6. Final Touches and Serve:
Adjust the soup’s seasoning with salt and pepper to your liking. If it’s too thick, add a little more broth or water. Serve the soup hot topped with the crispy sage leaves and optionally toasted pumpkin seeds or bread slices on the side.
Enjoy your cozy bowl of Roasted Butternut Squash Soup with Sage—perfect for warming up on chilly days!
Can I Use Frozen Butternut Squash for This Soup?
Yes, you can! Just thaw it completely and drain any excess water before roasting or adding to the soup. Roasting still helps develop the best flavor, so try to roast frozen squash if possible.

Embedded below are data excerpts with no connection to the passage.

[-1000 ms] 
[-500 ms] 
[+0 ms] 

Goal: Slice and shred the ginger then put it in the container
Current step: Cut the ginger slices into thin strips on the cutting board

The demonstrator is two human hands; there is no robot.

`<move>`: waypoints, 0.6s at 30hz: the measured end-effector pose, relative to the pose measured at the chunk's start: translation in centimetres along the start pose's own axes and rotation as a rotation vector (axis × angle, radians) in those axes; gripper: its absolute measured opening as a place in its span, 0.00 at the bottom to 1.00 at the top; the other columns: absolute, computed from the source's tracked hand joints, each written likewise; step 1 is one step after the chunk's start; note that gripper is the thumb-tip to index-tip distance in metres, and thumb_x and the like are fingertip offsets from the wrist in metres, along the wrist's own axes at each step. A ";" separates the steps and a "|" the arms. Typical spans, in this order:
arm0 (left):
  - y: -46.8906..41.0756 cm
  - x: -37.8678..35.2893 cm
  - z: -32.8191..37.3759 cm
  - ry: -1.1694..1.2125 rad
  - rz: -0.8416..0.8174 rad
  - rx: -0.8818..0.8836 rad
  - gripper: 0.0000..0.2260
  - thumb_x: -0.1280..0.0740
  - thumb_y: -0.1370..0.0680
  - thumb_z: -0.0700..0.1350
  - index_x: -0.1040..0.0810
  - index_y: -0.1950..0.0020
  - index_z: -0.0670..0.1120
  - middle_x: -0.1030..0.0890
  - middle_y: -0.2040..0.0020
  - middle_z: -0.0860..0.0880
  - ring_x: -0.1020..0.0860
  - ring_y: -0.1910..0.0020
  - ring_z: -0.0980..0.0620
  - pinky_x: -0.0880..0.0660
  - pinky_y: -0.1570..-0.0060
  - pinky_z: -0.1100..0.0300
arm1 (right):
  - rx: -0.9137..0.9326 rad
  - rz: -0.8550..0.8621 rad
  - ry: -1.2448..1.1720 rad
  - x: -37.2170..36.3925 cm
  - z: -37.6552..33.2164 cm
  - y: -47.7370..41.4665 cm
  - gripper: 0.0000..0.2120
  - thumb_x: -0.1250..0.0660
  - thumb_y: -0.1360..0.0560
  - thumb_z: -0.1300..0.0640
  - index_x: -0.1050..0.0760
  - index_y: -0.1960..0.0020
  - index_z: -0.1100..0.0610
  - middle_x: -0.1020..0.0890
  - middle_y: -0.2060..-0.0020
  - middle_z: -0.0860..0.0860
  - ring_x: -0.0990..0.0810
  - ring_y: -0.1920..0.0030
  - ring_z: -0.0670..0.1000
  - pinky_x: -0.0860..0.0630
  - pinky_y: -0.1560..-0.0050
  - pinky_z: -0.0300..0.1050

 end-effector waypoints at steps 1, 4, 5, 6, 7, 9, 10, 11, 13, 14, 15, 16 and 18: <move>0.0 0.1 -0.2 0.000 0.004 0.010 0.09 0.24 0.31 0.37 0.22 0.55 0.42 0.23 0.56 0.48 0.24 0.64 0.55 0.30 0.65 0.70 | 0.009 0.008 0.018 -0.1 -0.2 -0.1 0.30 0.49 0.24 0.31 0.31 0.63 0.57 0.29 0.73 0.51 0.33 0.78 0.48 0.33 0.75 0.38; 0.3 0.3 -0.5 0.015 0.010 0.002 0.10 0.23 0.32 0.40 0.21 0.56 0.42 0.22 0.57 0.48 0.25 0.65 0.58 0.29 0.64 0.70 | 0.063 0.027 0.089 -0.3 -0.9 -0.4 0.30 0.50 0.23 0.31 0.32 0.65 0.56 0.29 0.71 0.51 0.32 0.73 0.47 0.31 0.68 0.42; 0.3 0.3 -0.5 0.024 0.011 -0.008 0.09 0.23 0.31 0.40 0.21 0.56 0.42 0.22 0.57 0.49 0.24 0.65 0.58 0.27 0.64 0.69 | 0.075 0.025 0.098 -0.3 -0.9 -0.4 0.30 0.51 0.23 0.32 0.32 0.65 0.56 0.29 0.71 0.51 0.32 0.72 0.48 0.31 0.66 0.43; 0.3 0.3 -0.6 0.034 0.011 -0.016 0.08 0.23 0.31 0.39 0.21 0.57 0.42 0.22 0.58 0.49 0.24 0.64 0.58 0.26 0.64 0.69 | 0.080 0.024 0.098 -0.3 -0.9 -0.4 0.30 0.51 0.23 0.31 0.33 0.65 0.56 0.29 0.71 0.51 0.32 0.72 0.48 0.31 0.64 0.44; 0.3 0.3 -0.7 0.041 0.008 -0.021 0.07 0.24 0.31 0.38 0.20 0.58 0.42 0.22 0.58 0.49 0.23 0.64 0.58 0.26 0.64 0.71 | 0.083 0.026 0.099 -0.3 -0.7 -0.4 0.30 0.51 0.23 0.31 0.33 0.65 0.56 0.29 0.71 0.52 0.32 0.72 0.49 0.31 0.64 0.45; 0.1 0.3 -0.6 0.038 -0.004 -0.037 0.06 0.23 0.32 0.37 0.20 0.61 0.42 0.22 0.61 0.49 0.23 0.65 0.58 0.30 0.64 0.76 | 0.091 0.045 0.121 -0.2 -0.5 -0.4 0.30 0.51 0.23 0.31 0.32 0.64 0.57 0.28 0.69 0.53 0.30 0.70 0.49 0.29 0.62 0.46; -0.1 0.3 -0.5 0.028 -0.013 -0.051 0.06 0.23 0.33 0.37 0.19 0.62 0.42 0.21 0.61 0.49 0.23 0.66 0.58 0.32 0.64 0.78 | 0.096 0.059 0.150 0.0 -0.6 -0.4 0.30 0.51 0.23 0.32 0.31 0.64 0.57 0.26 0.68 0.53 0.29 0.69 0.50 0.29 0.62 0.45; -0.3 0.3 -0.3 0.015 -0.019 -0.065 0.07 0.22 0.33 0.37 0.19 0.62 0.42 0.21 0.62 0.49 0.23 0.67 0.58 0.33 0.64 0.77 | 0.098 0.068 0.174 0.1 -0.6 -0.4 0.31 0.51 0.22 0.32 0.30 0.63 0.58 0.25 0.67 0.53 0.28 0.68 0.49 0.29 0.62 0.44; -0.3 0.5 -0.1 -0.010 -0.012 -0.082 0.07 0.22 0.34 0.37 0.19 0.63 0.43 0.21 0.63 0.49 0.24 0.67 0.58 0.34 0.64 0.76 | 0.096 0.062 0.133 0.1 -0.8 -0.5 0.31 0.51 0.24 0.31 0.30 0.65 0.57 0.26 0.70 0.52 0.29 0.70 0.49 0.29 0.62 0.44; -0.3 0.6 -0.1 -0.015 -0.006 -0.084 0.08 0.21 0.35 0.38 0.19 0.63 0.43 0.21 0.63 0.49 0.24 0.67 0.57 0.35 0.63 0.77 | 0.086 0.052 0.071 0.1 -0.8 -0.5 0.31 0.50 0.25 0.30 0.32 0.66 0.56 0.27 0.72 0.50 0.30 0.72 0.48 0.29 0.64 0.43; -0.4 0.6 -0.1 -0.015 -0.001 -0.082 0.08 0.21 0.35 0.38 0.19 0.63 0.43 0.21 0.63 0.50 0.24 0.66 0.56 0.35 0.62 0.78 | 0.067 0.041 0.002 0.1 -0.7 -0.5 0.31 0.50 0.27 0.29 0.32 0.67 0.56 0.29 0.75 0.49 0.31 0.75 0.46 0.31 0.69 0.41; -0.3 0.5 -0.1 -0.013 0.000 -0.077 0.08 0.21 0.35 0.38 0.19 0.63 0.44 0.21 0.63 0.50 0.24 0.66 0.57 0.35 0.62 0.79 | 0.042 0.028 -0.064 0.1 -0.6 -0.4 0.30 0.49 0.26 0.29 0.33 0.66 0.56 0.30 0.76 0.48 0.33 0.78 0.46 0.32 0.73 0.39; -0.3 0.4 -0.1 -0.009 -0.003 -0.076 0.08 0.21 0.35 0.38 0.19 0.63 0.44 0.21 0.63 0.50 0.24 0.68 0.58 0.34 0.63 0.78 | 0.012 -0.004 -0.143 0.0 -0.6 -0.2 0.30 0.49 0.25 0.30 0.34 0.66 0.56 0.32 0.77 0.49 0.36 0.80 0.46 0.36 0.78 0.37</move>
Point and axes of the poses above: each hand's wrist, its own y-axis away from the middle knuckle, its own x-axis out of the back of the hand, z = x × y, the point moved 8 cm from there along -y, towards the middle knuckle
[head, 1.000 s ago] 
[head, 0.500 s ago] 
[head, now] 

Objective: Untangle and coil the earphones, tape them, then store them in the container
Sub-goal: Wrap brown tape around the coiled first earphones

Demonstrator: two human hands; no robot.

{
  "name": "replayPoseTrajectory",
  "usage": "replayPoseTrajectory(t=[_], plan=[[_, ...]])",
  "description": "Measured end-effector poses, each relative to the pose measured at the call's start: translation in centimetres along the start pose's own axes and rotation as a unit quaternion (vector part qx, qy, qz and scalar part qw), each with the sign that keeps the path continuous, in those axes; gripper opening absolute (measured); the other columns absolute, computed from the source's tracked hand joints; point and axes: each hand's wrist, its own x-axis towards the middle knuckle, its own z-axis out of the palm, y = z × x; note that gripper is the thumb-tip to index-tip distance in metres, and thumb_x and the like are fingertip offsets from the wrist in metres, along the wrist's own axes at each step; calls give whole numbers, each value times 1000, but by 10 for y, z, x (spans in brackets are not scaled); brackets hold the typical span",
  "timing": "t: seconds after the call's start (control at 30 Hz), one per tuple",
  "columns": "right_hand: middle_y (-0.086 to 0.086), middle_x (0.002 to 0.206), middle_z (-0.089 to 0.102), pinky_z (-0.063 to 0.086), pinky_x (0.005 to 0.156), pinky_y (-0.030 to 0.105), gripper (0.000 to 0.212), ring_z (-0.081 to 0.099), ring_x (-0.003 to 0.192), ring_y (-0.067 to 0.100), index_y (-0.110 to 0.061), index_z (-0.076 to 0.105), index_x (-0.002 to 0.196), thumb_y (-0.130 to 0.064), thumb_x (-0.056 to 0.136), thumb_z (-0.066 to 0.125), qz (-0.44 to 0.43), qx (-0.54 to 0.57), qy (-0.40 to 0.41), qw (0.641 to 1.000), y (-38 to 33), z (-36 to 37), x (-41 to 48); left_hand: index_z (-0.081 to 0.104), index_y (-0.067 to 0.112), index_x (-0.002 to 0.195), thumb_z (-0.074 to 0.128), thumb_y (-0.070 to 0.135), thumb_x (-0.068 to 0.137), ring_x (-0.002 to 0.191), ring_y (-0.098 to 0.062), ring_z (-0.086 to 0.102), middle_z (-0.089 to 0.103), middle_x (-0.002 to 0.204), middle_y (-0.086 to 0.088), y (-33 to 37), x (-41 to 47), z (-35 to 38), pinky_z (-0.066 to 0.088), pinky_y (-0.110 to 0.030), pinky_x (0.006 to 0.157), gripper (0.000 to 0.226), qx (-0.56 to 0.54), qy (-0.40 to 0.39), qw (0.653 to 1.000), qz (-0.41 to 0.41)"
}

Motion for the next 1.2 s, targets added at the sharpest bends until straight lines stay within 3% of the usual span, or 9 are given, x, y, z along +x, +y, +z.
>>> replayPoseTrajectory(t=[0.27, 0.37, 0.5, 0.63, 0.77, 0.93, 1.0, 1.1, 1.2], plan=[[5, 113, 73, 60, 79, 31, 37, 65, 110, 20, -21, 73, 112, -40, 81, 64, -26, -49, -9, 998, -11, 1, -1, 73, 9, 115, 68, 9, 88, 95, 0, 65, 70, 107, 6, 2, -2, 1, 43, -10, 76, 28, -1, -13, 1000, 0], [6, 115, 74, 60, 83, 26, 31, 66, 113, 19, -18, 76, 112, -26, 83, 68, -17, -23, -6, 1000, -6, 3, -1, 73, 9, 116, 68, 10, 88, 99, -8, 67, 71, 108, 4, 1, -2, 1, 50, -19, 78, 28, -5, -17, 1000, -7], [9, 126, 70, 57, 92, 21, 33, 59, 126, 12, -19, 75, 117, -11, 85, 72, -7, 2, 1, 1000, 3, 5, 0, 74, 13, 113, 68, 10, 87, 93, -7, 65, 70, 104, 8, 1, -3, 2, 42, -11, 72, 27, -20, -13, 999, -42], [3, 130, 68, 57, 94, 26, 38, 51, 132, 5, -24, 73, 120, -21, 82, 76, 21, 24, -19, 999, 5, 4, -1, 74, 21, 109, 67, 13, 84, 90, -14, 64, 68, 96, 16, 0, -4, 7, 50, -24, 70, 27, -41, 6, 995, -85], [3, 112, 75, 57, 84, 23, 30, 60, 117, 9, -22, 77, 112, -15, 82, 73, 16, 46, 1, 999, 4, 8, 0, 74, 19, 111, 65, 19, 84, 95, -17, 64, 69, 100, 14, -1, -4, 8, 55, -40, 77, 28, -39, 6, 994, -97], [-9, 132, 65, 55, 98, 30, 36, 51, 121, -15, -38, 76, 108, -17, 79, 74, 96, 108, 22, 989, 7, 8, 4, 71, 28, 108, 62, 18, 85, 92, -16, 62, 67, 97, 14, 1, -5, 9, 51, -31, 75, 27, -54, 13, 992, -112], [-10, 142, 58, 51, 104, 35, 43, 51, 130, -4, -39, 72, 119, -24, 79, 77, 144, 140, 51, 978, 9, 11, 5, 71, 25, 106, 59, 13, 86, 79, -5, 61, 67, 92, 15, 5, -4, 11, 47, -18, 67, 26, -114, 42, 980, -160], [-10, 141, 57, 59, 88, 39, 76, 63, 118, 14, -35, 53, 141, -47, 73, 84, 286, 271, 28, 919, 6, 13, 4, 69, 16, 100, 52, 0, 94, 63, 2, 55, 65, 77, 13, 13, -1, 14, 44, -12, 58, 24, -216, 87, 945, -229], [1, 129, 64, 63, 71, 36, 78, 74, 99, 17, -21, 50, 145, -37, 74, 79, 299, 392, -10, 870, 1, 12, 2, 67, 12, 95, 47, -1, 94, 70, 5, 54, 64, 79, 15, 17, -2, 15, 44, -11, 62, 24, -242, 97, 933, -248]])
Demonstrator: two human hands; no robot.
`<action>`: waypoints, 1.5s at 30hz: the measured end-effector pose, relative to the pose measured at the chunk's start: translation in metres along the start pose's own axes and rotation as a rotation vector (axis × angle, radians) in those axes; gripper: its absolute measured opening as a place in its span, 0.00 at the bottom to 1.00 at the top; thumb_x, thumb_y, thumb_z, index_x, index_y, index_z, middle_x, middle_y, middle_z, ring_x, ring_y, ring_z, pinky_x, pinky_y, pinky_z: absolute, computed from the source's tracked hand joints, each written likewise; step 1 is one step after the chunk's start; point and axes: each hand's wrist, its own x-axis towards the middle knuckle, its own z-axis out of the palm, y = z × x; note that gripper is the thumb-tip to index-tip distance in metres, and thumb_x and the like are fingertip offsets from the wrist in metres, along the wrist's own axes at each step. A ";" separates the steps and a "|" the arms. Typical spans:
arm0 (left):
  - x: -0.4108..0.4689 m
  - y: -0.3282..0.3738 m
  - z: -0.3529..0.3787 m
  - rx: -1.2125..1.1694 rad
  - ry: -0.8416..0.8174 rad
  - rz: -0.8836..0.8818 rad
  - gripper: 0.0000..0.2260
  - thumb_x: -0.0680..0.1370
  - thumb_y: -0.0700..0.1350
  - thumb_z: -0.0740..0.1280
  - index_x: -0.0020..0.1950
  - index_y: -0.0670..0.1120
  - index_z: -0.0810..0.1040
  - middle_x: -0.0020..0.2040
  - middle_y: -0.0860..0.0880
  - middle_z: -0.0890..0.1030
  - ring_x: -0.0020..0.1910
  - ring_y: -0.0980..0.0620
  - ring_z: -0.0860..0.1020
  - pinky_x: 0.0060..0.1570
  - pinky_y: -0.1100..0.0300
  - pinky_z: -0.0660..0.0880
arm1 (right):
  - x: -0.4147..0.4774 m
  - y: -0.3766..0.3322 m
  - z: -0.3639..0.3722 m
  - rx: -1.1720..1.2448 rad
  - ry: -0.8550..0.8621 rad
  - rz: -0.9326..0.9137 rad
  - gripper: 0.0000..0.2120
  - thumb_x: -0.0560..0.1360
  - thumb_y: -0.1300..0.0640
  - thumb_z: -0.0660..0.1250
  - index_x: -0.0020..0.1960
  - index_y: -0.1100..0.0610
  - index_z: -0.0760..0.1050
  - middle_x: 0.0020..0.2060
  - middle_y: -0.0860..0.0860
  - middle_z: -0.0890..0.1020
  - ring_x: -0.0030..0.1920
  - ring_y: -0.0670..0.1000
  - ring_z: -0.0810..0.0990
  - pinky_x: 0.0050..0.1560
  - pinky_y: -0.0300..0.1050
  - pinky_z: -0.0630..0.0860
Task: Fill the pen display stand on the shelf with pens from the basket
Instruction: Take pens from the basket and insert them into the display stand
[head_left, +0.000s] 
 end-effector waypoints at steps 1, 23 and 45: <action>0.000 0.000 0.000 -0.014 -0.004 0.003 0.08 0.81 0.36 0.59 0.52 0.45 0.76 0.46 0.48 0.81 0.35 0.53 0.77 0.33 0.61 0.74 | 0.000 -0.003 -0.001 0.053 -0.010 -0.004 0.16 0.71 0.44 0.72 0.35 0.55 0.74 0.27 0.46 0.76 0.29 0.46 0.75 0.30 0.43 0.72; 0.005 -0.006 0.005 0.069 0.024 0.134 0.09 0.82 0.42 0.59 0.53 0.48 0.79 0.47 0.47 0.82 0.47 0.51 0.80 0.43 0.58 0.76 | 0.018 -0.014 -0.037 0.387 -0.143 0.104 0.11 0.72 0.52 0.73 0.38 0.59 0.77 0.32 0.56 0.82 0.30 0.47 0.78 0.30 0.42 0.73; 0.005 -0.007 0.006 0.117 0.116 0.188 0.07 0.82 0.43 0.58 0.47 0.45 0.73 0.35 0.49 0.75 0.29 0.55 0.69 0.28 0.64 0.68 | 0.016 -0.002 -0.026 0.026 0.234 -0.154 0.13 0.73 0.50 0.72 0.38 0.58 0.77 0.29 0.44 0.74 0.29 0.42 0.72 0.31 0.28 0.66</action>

How Should I Store Leftover Soup?
Store leftovers in an airtight container in the fridge for up to 3-4 days. Reheat gently on the stove or in the microwave, stirring occasionally to heat evenly.
Can I Make This Soup Ahead of Time?
Absolutely! You can roast the squash and prepare the soup base a day ahead. Keep the crispy sage garnish separate and add it fresh when serving for the best texture.
What Can I Substitute for Fresh Sage?
If you don’t have fresh sage, dried sage works, but use about half the amount since it’s more potent. Alternatively, thyme or rosemary can add a nice herbal flavor.